A new scientific publication provides important tools for estimation of prevalence and likelihood of finding infected animals in a given population.
The paper titled “A method that accounts for differential detectability in mixed samples of long-term infections with applications to the case of Chronic Wasting Disease in cervids” is published in Methods in Ecology and Evolution. The paper is a result of a collaborative work between a multidisciplinary group of scientists from the Norwegian Veterinary Institute, Norwegian Institute for Nature Research and the University of Oslo.

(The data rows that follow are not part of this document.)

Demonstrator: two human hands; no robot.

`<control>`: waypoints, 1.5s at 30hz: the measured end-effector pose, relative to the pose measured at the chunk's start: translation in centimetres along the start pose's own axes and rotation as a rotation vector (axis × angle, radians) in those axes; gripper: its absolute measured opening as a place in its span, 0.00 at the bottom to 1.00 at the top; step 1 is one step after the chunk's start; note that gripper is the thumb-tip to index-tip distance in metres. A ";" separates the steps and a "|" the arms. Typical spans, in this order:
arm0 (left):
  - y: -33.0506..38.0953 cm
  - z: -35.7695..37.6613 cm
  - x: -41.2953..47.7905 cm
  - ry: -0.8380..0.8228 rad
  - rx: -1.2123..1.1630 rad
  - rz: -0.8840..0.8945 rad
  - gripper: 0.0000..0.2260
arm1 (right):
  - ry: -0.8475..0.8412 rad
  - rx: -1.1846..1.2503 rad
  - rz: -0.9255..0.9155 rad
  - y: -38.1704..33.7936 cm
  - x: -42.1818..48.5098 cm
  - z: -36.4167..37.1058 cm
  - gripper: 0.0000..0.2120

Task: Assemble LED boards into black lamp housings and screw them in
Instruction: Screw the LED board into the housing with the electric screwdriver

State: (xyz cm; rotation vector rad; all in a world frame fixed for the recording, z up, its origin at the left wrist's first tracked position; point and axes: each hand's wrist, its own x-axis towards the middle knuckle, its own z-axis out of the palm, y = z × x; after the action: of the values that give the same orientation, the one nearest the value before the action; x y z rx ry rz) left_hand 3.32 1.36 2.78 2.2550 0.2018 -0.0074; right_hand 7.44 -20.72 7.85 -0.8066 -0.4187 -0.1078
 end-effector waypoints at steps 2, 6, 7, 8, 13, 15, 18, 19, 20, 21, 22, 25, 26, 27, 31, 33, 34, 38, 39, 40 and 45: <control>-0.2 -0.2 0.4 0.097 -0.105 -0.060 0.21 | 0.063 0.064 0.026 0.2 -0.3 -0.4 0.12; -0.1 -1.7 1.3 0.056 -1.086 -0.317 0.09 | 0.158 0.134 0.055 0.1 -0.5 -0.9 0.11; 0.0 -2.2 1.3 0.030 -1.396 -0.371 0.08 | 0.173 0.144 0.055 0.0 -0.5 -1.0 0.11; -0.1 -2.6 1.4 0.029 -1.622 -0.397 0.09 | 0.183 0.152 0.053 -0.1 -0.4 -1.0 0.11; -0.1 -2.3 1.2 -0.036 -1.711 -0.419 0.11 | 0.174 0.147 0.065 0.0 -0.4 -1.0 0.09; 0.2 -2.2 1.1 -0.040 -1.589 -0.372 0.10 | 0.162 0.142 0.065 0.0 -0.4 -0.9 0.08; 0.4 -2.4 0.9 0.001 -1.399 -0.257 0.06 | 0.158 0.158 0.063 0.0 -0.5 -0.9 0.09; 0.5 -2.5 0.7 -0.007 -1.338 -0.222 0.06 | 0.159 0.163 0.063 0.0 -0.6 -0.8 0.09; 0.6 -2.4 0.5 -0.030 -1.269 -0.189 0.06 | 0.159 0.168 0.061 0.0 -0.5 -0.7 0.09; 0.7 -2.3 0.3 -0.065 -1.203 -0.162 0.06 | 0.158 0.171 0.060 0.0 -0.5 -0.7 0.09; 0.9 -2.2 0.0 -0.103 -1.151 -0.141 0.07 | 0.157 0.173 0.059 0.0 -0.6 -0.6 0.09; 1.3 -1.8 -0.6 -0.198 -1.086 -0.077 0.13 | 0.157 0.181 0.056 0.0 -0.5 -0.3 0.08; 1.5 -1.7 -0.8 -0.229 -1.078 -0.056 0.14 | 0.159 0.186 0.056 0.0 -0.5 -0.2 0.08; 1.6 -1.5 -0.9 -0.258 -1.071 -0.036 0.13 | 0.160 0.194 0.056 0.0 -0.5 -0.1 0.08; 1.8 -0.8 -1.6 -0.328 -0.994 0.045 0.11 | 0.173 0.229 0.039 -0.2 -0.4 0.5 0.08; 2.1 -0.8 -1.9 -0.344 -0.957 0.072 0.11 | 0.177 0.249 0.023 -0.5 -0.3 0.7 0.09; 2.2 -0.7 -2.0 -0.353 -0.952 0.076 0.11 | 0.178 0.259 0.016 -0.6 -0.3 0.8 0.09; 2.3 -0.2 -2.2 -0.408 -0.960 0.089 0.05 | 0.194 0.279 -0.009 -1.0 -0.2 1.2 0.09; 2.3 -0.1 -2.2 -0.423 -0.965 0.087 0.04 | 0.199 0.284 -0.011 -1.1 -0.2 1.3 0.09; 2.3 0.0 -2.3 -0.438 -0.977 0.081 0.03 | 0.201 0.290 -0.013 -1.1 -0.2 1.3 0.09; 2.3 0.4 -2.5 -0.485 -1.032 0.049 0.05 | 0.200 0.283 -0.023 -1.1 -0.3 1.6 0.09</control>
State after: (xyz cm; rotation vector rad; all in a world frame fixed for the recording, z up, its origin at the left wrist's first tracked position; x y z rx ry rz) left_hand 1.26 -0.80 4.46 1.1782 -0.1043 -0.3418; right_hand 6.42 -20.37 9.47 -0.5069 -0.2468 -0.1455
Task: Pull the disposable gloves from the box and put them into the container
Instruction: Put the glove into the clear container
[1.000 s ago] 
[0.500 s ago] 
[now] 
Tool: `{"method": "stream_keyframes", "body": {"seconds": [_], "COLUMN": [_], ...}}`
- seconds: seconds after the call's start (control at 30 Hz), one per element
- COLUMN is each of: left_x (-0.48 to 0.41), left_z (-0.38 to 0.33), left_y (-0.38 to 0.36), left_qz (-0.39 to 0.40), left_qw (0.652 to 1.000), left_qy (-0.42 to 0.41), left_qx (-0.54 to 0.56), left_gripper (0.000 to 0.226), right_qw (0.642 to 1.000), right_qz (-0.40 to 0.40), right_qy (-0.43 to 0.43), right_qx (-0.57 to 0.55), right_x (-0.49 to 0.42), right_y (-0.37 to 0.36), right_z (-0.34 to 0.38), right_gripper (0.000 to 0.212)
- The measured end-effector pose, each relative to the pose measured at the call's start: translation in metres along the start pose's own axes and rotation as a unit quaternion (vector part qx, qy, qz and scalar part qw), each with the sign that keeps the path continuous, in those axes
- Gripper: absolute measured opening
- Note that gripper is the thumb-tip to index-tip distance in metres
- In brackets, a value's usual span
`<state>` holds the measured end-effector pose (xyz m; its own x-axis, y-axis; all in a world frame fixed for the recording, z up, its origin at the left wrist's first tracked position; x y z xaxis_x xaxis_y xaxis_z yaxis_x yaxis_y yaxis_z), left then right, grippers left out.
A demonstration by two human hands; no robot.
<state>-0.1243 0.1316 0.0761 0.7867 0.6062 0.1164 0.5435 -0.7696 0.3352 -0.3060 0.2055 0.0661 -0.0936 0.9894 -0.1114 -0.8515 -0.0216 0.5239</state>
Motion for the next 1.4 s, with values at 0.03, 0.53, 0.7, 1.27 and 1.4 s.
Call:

Will the infected animals test positive?
– How certain can we be that an infected individual will test positive? In a long-lasting infection, like CWD, it is important to take into account the temporal pattern of test sensitivity. The model tool in this article deals mainly with estimating test sensitivity and how it is dependent on disease progression, the age of the animal and type of tissue tested. There are many applications for this model. We will use this model to determine when specific reindeer herds in Norway hopefully can be declared free from CWD, says Hildegunn Viljugrein, senior researcher at the Norwegian Veterinary Institute.
We cannot test the whole population
Surveillance of wildlife diseases is in general logistically difficult and a recurrent challenge for disease estimation. We cannot test the whole population for CWD, as the current standard test requires samples from dead animals.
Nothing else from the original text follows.